Was this clearly resolved?

When your records explicitly say a problem was resolved or fully treated, we use a separate label. When the History label appears, it replaces the recency label.

History

We mark a problem as History only when your records clearly say it was resolved, surgically corrected, or a one-time acute event that was treated and recovered from.

How the two facts combine

  • Pneumonia 6 months ago, treated and recovered → History
  • Stomach inflammation 2 years ago, no follow-up → Distant
  • Blood pressure last checked 1 month ago → Recent

Where your next steps come from

We look for next steps your care team has already written down — follow-up visits, repeat labs, scheduled imaging, treatment plans — straight from your records.

Has a plan

Your records mention a follow-up or check-in for this problem. We show it alongside the problem so you don't have to go searching.

No documented plan

When we can't find a clear next step in your records, you simply won't see a next step listed for that problem. That doesn't always mean there isn't a plan — it's worth checking with your doctor or care team.

What "Benchmark" means

Benchmark compares what's in your records against current medical literature and guideline-based care, then gives you a plain-language summary with citations. Everything is grounded in real published sources, not made up.
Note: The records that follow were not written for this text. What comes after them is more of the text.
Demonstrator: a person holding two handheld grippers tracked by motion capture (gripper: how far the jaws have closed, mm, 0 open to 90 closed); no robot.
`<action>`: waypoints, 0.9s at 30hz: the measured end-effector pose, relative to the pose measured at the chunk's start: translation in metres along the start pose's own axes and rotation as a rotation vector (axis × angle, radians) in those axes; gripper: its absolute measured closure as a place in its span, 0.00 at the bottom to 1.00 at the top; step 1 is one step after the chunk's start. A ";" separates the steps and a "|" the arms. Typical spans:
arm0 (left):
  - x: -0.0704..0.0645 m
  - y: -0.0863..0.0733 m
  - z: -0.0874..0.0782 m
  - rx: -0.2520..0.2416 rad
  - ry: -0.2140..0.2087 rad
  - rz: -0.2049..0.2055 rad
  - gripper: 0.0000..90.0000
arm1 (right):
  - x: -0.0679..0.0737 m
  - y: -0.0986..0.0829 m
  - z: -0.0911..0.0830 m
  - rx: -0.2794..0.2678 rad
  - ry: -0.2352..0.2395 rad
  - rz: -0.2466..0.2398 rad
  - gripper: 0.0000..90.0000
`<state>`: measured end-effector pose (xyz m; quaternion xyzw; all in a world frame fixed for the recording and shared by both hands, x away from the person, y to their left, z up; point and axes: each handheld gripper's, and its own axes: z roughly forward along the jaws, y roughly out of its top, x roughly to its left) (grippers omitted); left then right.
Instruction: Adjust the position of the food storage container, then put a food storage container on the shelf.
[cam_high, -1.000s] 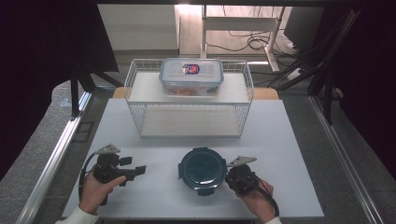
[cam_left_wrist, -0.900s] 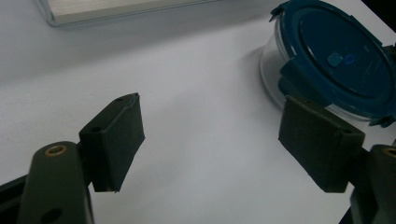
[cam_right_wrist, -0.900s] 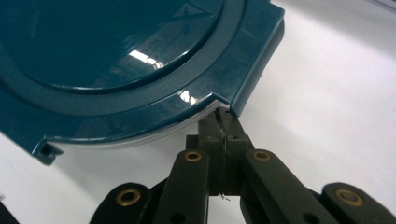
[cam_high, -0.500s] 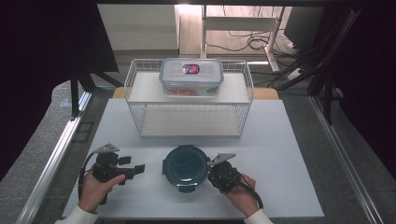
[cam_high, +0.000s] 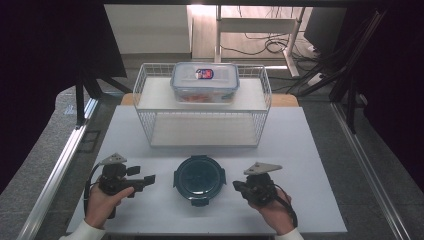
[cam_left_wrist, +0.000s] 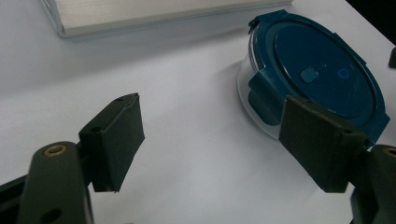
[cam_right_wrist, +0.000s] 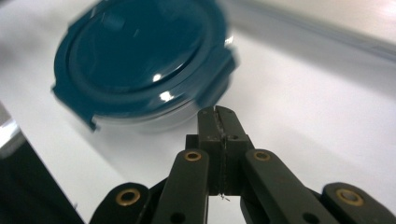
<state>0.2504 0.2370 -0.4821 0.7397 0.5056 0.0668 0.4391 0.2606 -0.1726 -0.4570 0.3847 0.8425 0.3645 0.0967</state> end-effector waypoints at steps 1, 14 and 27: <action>-0.001 0.000 0.000 -0.005 0.001 0.003 0.23 | -0.005 -0.001 -0.003 -0.022 0.002 0.020 0.99; -0.017 0.004 0.000 -0.030 -0.006 0.028 0.22 | -0.039 -0.009 -0.016 -0.147 0.033 0.230 0.34; -0.022 0.007 -0.001 -0.023 -0.057 -0.022 0.19 | -0.035 -0.007 -0.014 -0.148 0.047 0.239 0.24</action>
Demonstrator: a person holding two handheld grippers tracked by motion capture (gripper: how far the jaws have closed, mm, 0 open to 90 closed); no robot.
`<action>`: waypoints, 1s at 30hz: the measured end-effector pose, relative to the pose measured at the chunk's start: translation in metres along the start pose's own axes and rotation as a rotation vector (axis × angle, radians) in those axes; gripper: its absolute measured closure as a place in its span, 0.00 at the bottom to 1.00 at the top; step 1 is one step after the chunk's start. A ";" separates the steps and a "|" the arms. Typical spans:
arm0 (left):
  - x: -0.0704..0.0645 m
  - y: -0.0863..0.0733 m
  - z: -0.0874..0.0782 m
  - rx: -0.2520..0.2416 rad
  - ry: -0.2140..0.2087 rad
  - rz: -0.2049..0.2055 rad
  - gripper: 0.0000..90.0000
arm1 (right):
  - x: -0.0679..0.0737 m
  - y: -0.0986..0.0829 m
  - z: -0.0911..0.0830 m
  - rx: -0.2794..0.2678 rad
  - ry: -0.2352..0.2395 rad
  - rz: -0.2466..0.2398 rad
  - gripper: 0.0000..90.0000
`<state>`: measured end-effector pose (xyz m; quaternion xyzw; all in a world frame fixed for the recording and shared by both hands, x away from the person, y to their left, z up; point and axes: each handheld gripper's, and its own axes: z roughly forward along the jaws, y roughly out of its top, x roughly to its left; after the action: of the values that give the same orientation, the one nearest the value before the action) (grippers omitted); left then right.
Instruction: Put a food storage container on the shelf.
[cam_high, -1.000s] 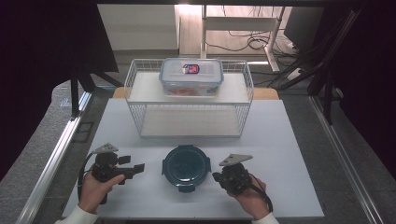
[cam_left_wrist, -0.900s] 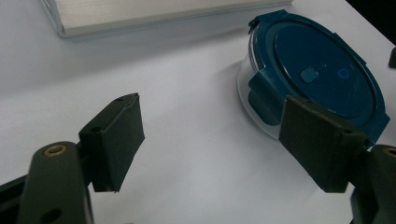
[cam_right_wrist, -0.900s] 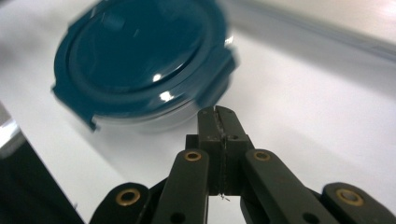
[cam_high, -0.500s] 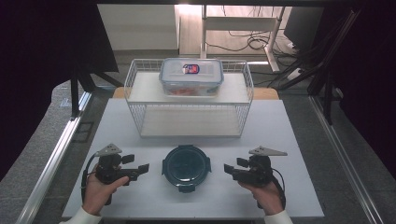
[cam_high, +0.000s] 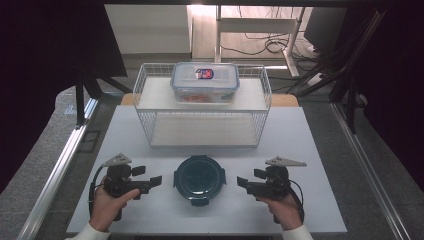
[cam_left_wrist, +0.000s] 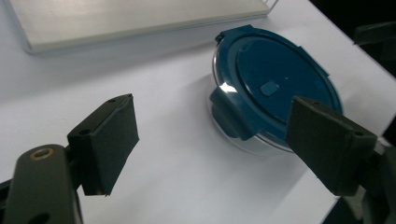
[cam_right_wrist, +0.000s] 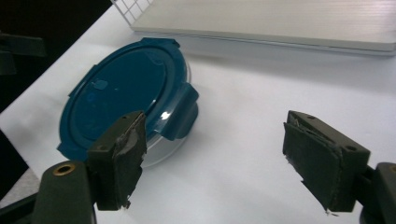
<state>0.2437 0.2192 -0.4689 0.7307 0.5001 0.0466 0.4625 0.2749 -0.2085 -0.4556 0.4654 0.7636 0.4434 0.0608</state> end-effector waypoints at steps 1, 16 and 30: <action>0.001 0.000 0.001 0.001 -0.013 -0.010 0.19 | 0.000 0.000 0.001 0.000 0.008 0.003 0.24; 0.000 0.013 0.015 0.015 -0.065 -0.091 0.12 | 0.009 0.009 0.023 0.049 0.074 0.041 0.19; 0.004 0.021 0.042 0.066 -0.139 -0.162 0.15 | 0.012 0.021 0.056 0.081 0.155 0.128 0.17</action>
<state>0.2824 0.1943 -0.4792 0.7042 0.5254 -0.0579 0.4740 0.3104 -0.1609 -0.4699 0.4798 0.7519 0.4499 -0.0457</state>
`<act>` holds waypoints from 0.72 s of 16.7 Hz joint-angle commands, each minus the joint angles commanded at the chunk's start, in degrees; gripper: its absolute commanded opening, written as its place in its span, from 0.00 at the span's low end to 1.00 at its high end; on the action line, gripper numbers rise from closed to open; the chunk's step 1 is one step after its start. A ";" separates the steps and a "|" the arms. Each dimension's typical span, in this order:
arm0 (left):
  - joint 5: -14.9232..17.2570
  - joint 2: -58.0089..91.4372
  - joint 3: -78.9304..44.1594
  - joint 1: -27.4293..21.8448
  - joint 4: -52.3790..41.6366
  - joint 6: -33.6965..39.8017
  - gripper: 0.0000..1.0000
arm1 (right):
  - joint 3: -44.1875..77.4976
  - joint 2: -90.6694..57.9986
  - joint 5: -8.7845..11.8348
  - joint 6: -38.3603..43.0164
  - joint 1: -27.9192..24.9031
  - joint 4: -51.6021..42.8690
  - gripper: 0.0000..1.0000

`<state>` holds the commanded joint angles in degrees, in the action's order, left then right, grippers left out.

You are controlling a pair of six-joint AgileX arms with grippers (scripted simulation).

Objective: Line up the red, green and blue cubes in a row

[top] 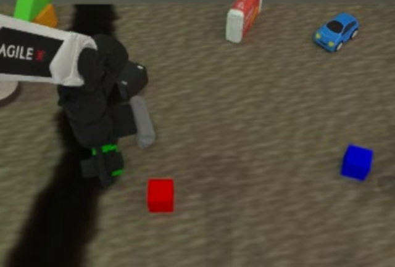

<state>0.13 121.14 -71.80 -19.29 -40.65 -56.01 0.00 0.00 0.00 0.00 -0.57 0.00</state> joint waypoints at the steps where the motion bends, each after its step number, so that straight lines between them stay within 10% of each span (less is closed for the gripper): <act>1: 0.37 -1.09 -0.10 -0.01 -0.92 0.44 0.00 | 0.00 0.00 0.00 0.00 0.00 0.00 1.00; 12: 0.32 -8.07 -7.32 1.06 -15.13 0.61 0.00 | 0.00 0.00 0.00 0.00 0.00 0.00 1.00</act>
<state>0.45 113.07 -79.11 -18.23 -55.78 -55.41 0.00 0.00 0.00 0.00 -0.57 0.00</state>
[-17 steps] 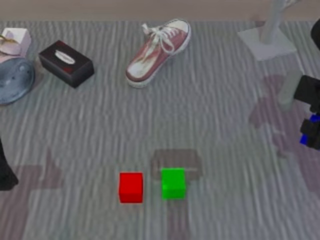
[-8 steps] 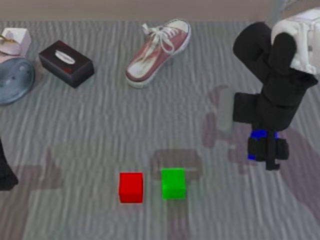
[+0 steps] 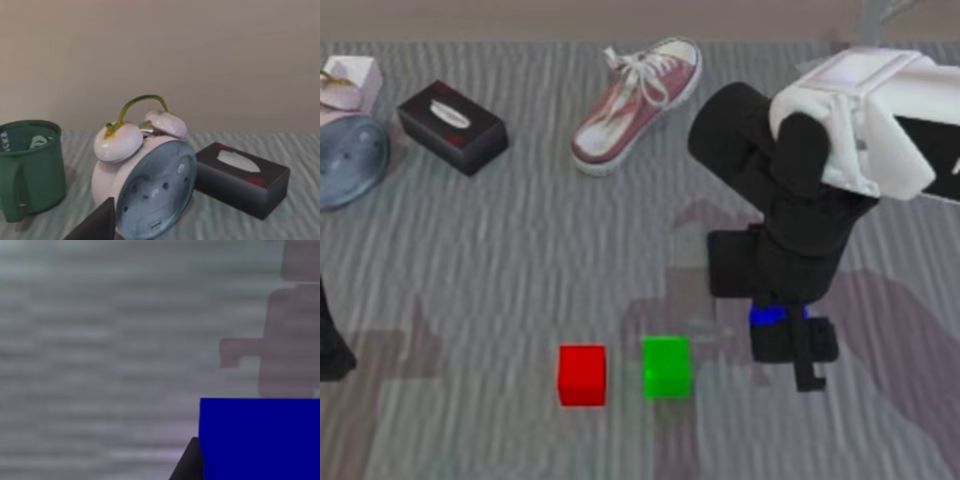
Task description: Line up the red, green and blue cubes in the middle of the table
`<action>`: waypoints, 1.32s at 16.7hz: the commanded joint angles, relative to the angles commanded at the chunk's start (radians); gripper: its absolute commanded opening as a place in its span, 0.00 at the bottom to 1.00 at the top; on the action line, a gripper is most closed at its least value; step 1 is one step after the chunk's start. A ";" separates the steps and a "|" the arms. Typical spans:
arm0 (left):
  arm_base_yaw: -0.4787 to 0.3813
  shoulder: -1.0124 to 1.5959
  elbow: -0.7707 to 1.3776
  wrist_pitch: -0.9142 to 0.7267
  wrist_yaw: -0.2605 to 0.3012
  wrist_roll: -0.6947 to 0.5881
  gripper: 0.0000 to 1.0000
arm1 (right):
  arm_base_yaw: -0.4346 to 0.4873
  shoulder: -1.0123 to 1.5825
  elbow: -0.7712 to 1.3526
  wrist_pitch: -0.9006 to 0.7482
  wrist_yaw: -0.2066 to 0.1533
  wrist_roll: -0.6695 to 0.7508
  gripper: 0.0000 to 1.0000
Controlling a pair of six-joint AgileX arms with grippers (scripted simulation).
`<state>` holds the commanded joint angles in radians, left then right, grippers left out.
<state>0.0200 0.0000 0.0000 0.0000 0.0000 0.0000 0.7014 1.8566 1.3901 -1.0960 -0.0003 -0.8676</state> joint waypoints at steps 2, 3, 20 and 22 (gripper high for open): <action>0.000 0.000 0.000 0.000 0.000 0.000 1.00 | -0.004 0.004 -0.003 0.001 -0.001 0.001 0.00; 0.000 0.000 0.000 0.000 0.000 0.000 1.00 | -0.003 0.005 -0.005 0.004 -0.001 0.001 0.00; 0.000 0.000 0.000 0.000 0.000 0.000 1.00 | 0.000 0.091 -0.172 0.263 0.000 0.001 0.30; 0.000 0.000 0.000 0.000 0.000 0.000 1.00 | 0.000 0.091 -0.172 0.263 0.000 0.001 0.45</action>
<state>0.0200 0.0000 0.0000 0.0000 0.0000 0.0000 0.7012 1.9479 1.2185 -0.8331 0.0002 -0.8664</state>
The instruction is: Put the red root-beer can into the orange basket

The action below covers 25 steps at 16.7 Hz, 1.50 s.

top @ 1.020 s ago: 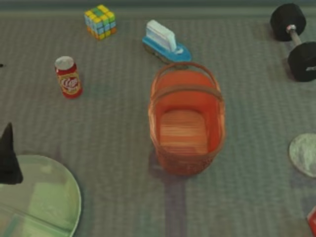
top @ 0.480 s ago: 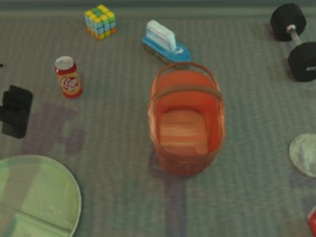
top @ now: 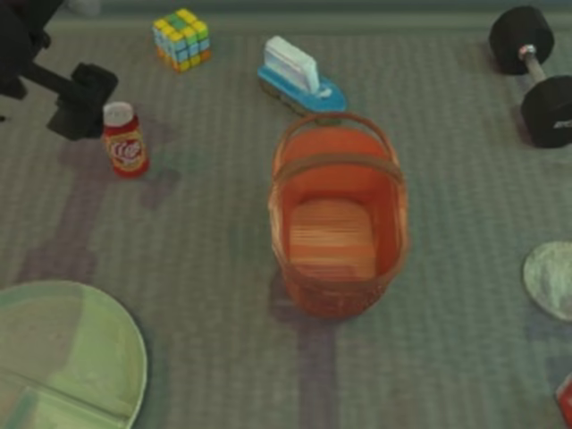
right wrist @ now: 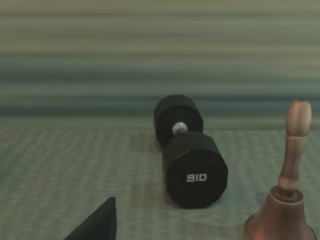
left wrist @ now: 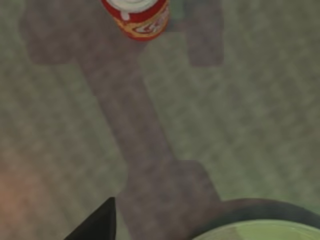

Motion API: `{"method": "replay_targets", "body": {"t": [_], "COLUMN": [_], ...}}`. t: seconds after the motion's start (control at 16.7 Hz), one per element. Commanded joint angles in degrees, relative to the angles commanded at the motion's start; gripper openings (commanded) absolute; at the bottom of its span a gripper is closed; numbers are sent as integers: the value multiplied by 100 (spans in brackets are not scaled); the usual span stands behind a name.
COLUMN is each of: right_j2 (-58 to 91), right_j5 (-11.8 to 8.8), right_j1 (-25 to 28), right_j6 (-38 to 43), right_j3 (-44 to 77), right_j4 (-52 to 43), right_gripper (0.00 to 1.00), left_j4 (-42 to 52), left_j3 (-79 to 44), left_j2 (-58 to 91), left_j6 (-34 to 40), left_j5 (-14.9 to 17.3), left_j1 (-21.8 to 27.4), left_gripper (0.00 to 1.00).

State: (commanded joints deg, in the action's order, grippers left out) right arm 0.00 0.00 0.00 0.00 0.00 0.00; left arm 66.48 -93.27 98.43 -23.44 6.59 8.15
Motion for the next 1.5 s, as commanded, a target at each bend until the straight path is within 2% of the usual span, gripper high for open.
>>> {"method": "replay_targets", "body": {"t": [0.42, 0.78, 1.02, 1.5], "right_j2": [0, 0, 0, 0], "right_j5": [0, 0, 0, 0], "right_j1": [0, 0, 0, 0], "right_j6": [0, 0, 0, 0], "right_j3": [0, 0, 0, 0], "right_j4": [0, 0, 0, 0], "right_gripper": [100, 100, 100, 100], "left_j4": [2062, 2959, 3136, 3170], "left_j3": [-3920, -6516, -7262, -7381], "left_j2": [3531, 5448, 5939, 6042], "left_j6": [-814, -1343, -1507, -1518], "left_j5": [-268, -514, -596, -597], "left_j1": [72, 73, 68, 57], "left_gripper": [100, 100, 100, 100]}}
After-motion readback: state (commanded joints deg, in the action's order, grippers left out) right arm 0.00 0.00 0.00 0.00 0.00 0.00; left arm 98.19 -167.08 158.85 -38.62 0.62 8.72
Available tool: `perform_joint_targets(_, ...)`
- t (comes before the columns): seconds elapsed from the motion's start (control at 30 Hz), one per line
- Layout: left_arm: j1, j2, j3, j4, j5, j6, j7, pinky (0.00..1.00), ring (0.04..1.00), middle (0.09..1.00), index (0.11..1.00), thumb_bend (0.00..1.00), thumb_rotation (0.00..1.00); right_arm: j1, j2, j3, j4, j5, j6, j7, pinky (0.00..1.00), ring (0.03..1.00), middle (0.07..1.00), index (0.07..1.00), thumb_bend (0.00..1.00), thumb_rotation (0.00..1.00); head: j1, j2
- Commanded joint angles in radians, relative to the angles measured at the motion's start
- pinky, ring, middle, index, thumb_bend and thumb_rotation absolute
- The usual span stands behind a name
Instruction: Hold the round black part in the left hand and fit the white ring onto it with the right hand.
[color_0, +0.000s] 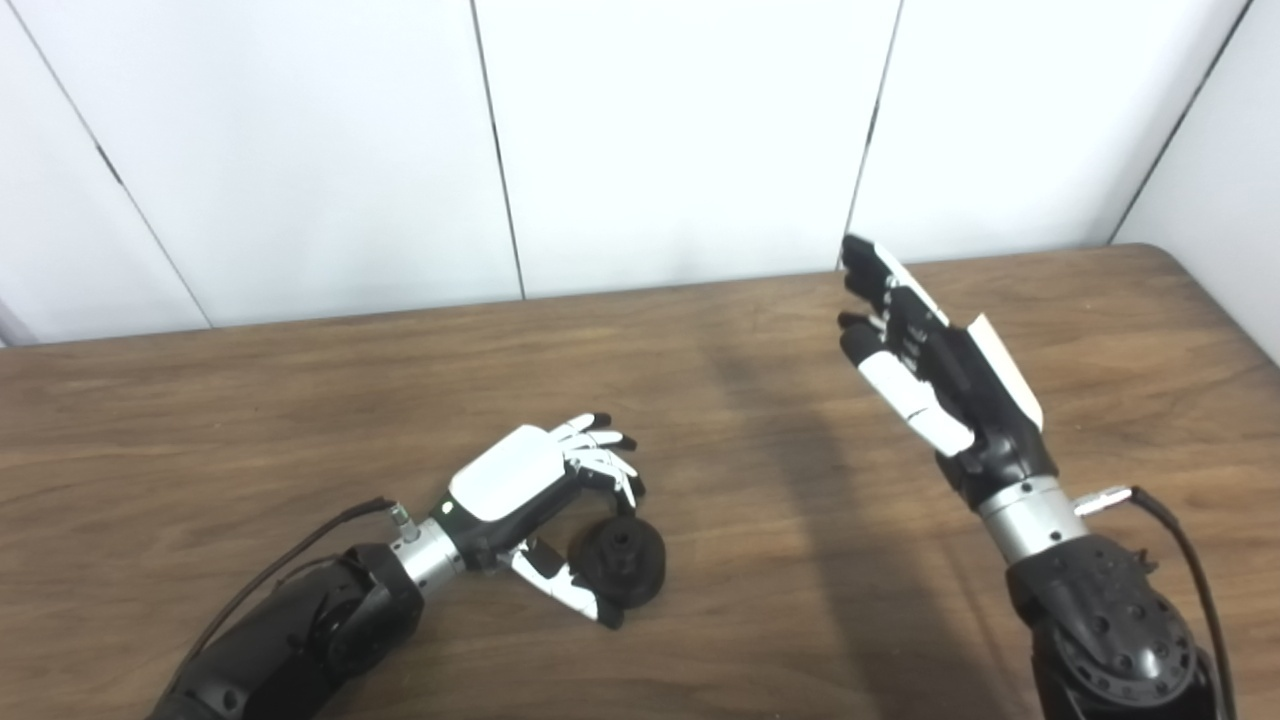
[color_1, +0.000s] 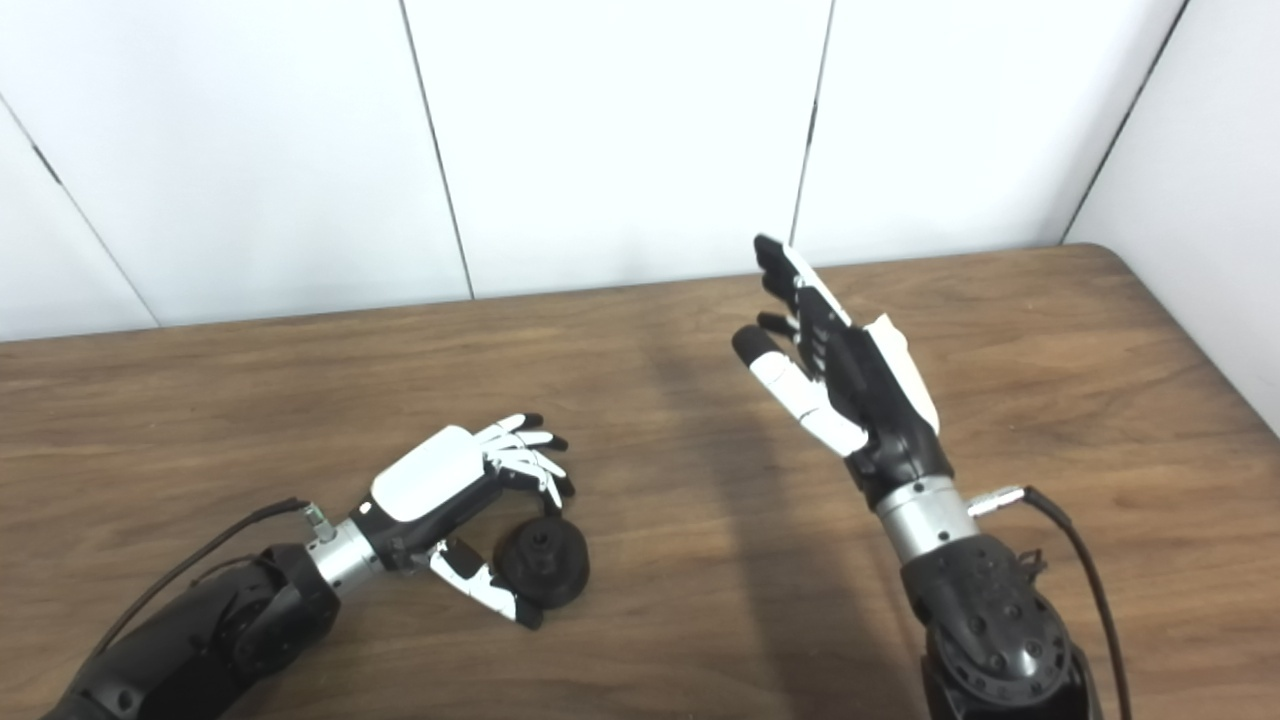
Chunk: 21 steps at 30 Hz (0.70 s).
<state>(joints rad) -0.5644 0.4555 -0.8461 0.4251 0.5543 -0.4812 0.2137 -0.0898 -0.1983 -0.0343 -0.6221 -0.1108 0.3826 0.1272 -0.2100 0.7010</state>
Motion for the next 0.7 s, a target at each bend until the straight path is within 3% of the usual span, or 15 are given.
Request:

What "Deep Research" means

Deep Research is a longer investigation for more complicated questions. It looks across medical literature, the major guidelines, and recent reliable web sources together, then pulls everything into a fuller report. It takes longer, but you get a more thorough answer when you need one.

What we don't do

  • We're not your doctor. What you see here is meant to organize your records — it's not a clinical recommendation.
  • Nothing on this page is medical advice. Please check with your care team before making any decisions about your treatment.
  • We don't make diagnoses. We show what's already in your records, and what the published literature says about it.

Built to help you have better conversations with your doctor.